今朝の朝日新聞の看板コラムが珍しく身近な問題を取り上げていた:
~▼外国の航空路線で少し前、座席の倒し方をめぐるトラブルが続いた。「急に倒されてスマホが割れた」「頼んでも戻してくれない」。後ろの客が前の客を殴って警察へ連行された。交通手段が高速化するにつれ、乗客の頭に血がのぼるスピードまで速まったのだろうか
▼鹿児島交通で長距離バスを運転する村瀬芳尚さん(39)はもめないよう一計を案じた。走り出してすぐマイクで語りかける。「後ろの方が気になって席を倒しにくいってことありますよね。後腐れのないよういま一斉に倒しましょうか。はいドーン」
▼効果はてきめん、~▼乗務マニュアルに書かれていたわけではない。「倒す倒さないでもめると、終点の福岡まで6時間ずっと雰囲気が重くなります。僕が声かけ役を一手に引きうけようと考えました」▼~全席を倒せないよう固定した社もある。だが乗る側の快適さでいえば、一斉ドーンの村瀬さん式のほうが格段に上だろう。費用はかからず警察沙汰にもならない。
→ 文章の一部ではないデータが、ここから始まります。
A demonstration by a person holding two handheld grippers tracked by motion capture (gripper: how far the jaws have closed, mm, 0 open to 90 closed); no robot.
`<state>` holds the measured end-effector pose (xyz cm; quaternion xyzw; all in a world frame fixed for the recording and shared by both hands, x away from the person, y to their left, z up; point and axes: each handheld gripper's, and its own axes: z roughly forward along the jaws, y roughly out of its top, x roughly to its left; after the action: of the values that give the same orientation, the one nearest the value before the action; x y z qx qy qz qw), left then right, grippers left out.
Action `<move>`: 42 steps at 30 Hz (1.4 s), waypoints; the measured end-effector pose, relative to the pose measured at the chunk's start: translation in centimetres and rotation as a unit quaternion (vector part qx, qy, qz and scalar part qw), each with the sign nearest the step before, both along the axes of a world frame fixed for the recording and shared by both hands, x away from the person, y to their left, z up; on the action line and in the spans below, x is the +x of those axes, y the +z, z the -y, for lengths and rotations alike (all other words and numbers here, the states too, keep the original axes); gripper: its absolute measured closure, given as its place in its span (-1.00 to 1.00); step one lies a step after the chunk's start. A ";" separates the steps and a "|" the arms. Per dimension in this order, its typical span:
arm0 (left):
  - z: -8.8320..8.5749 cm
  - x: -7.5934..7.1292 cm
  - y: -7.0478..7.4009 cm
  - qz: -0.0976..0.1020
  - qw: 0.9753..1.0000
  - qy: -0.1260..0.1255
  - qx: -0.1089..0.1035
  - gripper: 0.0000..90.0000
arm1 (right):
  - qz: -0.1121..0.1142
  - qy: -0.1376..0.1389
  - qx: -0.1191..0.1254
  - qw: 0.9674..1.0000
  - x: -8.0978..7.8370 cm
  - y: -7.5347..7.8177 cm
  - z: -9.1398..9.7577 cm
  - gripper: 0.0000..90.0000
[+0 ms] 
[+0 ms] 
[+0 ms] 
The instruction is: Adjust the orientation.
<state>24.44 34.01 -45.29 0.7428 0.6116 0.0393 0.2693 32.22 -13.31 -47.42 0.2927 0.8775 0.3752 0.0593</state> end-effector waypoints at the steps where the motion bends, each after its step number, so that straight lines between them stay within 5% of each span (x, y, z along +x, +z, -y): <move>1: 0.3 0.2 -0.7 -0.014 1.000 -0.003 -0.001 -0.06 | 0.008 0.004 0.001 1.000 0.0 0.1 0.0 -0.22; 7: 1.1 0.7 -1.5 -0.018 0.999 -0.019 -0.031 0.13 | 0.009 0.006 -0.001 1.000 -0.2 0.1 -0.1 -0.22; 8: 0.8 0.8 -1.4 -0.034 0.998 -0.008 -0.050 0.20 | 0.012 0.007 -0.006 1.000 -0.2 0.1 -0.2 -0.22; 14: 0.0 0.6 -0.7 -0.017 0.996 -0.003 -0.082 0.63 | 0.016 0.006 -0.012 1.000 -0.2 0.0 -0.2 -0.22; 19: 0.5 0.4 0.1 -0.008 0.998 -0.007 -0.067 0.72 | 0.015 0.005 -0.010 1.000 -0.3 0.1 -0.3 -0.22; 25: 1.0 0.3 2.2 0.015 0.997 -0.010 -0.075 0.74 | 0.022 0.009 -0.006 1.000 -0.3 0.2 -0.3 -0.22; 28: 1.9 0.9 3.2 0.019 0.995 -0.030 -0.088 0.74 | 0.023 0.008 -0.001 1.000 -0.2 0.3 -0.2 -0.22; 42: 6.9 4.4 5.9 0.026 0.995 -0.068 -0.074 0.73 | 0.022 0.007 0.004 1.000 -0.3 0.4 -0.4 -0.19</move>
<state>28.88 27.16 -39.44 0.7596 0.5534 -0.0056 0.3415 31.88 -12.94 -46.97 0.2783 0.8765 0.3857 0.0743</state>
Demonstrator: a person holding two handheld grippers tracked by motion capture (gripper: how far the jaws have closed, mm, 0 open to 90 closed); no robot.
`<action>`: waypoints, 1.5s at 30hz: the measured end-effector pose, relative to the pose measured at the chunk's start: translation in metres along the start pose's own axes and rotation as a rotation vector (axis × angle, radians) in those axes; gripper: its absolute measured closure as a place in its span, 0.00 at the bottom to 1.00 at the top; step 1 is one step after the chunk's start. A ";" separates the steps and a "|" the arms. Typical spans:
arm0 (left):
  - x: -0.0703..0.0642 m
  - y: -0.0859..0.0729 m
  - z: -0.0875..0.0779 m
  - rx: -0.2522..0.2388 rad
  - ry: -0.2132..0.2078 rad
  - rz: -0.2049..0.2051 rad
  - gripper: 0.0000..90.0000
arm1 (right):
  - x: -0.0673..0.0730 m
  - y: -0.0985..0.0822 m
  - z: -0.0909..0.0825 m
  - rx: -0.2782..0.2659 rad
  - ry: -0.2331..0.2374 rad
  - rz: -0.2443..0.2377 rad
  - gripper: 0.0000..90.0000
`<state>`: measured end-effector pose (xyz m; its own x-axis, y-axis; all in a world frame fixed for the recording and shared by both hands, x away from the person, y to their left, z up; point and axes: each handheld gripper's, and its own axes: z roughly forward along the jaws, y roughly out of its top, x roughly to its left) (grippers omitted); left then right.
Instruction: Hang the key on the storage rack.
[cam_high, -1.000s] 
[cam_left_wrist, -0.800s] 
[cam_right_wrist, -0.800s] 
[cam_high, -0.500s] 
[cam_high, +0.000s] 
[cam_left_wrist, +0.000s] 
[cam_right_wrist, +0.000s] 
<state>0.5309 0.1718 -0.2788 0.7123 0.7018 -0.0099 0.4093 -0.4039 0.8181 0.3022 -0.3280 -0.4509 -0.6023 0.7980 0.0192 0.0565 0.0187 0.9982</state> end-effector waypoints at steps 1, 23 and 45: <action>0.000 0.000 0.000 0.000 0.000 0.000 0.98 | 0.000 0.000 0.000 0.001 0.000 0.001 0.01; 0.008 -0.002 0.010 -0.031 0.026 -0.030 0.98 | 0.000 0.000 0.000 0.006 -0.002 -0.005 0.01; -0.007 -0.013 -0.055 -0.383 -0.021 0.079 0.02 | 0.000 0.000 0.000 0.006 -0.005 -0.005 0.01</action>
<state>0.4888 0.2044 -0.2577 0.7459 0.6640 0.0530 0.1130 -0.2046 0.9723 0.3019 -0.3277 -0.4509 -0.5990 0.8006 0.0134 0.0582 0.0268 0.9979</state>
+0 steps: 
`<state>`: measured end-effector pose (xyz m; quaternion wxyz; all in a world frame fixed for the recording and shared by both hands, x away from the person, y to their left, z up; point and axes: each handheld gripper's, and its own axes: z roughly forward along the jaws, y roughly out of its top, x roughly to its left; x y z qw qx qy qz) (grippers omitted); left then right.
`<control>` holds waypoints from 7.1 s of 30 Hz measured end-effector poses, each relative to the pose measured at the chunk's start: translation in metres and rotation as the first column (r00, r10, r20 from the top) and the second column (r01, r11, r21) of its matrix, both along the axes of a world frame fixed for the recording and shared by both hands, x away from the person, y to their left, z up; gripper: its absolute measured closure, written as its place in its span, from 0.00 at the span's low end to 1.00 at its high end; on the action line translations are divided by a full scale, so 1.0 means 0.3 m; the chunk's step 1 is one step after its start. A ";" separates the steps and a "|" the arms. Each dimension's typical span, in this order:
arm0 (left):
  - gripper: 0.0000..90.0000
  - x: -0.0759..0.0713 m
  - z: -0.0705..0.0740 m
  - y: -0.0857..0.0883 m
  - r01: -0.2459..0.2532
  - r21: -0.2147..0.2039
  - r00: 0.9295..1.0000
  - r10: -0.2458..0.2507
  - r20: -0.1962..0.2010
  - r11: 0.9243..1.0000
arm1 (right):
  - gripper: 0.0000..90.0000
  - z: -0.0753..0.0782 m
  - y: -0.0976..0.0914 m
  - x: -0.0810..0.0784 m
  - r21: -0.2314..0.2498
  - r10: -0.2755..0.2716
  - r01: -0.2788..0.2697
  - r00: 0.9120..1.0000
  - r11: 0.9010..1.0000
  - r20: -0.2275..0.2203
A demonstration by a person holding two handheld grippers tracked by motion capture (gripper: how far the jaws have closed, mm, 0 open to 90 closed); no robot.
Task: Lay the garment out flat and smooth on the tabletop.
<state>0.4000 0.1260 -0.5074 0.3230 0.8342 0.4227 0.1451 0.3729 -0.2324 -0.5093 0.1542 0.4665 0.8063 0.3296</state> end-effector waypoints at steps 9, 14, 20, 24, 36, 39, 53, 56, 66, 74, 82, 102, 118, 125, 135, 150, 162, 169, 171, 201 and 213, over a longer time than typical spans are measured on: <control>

何より旅の気分が温かくなる。
バス運転手さんの思いつきは素晴らしい。最近の都バスでも、気の利いた車内アナウンスの板についた運転手さんがいらっしゃる。乗客の顔が自然にほころぶ。これが普通になれば、毎日の暮らしが楽しくなる(一助になる)だろうな。
乗り物の座席トラブルについては、当ブログで取り上げたことがある:
≪~背凭れに装着されたテーブル~使うのは後ろの席の客で、テーブルの出し入れ(上げ下げ)の衝撃が背中に伝わる。~
~背凭れを倒す(寝かせる)場合の後席への侵略がある。≫
当方の5年前の呟きは関係方面の関心を惹くに至らなかったようだ(当たり前)。「天声人語」が話題にすれば、それなりの影響があるのではないかと期待される。
しかし、結論のなまぬるいのは残念だ。運転手の声掛けで済ませようというのが安直ならば、全席固定のメリットを評価していないのも早計だ。
そもそも、背もたれを後ろに倒すのが当然であるかの如く認識しているのは、一種の偏見である。リクライニング出来なくて何か不都合があるだろうか。
電車やバスの車内アナウンスでは、着席しての膝や脚の投げ出しをしないよう呼びかけている。車内通行の妨げにならないようにという趣旨ではあるが、深く腰掛けて背筋を直立させることの奨めである。浅く掛けて背筋が曲がるよりは心地良いではないか。